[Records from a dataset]

╭──

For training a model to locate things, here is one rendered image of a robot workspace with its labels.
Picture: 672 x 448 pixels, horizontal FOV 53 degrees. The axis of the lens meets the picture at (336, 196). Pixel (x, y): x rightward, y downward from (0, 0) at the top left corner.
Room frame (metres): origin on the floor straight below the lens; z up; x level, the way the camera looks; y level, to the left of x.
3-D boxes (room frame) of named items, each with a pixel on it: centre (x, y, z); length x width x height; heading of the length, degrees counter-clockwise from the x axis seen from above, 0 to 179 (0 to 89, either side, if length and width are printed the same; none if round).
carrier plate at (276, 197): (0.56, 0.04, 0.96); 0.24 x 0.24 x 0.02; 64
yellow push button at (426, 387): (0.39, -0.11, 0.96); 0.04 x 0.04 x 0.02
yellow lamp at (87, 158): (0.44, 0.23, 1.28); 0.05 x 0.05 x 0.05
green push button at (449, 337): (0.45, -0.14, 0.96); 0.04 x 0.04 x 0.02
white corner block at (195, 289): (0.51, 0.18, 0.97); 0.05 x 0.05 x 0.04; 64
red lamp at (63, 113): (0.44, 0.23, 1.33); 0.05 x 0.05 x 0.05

╰──

### THE PROBLEM
Look above for the line with "3-D boxes (room" and the line with "yellow push button". Retype those two lines and every line between them exactly, adding nothing.

### RESPONSE BOX
3-D boxes (room frame) of named items, each with a pixel on it: centre (x, y, z); length x width x height; heading of the length, degrees counter-clockwise from the x axis seen from above, 0 to 179 (0 to 89, either side, if length and width are printed the same; none if round).
carrier plate at (276, 197): (0.56, 0.04, 0.96); 0.24 x 0.24 x 0.02; 64
yellow push button at (426, 387): (0.39, -0.11, 0.96); 0.04 x 0.04 x 0.02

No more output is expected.